Though ample daylight remained, little of it filtered down through the high forest canopy in this Manhattan of Red Giants. Gathering water from the spring, the boys claimed the campsite at the end of the fallen Giant and resurrected the purification fire. Though it seemed impossible that such a pure fountain could harbor any creature so foul as giardia, they proceeded to purify the water for drinking. The air was warm, though they were more than a vertical mile above the Sink.
The campfire waved and swayed before the boys as they gazed, wide-eyed, through the veils of her dance of swaying light, heat, and smoke. Something about her dance took them out of time to a primeval place, such as a familiar scent might do, but this seemed to go deeper. They held their palms open to the fire, though they had no need of her heat, nor protection, light, nor yet even a cooked meal. Perhaps they sought something else from her. Perhaps they could not help themselves. Perhaps it was instinct. She had been man’s first companion, comrade, cook, and protector; so close to man she’s part of him, from that first cooked meal, that first game drive before the grassfire; from that first captured flame to today’s internal combustion civilization.
Life as we know it is itself driven by an internal combustion engine—a mitochondrial nano-engine; but unique to man since before civilization, before the horse, before agriculture and the dog, is the domestication of fire, or rather the domestication of an ape—a domestication by fire. Man is famously capable of speech and abstract thought, but even with respect to these powers, the line between man and beast is ambiguous, yet man remains the one igneous species among the denizens of our world. The boys’ fire-reverie surprises no one.
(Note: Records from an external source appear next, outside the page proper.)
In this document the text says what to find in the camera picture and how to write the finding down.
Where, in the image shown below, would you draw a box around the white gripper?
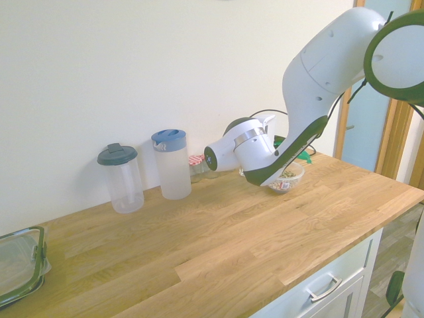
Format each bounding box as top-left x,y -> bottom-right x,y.
254,114 -> 278,147

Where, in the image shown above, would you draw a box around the green round container lid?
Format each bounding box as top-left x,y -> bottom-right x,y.
272,136 -> 314,166

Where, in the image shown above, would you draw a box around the clear round food container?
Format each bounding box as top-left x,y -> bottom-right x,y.
266,161 -> 305,195

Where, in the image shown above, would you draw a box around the glass jar red checkered lid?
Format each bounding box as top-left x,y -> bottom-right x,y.
187,154 -> 204,185
201,160 -> 220,180

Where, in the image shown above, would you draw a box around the clear pitcher with blue lid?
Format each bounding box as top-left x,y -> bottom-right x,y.
150,128 -> 193,201

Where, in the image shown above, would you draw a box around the clear pitcher with dark lid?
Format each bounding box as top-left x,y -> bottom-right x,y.
96,142 -> 145,215

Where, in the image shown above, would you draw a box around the rectangular container dark-rimmed lid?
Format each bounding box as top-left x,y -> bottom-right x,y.
0,225 -> 52,307

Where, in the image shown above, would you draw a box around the cereal rings heap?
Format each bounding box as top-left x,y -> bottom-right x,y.
269,168 -> 298,191

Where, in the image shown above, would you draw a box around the frosted glass door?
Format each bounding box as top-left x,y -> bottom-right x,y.
340,0 -> 400,174

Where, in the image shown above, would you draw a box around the white cabinet drawers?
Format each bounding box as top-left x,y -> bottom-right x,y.
253,227 -> 386,318

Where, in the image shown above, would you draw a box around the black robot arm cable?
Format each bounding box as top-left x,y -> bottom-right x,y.
247,11 -> 424,154

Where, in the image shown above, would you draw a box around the wooden door frame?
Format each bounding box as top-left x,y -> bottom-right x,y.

As darkness crept into the grove of Red Giants, the campfire shot cool flames of light up their massive trunks, but the dark silhouettes of the Giants reached far beyond, and the canopies seemed utterly unreachable to the meek firelight. Only the stars that floated between the Giants—and slipped in and out of their gigantic heads and monstrous arms—could appreciate such heights. At last, Sam put the fire to sleep, and the boys unrolled their bedding at the Giants’ red feet.
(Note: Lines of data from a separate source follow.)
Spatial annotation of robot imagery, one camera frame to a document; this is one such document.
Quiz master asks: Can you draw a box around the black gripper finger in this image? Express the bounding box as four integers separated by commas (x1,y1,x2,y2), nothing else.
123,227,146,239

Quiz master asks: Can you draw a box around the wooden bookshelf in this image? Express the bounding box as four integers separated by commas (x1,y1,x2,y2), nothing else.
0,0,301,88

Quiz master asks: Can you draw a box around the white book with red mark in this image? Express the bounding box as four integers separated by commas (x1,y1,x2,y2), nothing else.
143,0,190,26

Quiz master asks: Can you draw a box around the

In the morning, Armen got a scare when he realized he didn’t have the key to the bike lock they’d used to secure the bikes at the ranger station. He looked all over the campsite to no avail. Later, as the sun’s rays broke through the trees, he went to the spring for water, and found the key shining under a fern. Years later, I lost my wedding band at that very spring while washing my hands with concentrated soap. The ring took flight as if by will.
That morning put the heat behind Armen and Sam. The morning gave them new vigor, and they gained Hockett Plateau before noon, Armen singing and whistling Happy Trails here and there along the way. They enjoyed a refreshing ford across the river, and proceeded east across the sandy plateau, passing green meadows along the way to golden trout country.
They ascended a sandy hump up to the Western Divide, which branches off from the Great Western Divide just north of there and continues south down to Bakersfield. The boys then descended into the canyon of the Little Kern, forded the river, and turned downstream, following the old trail.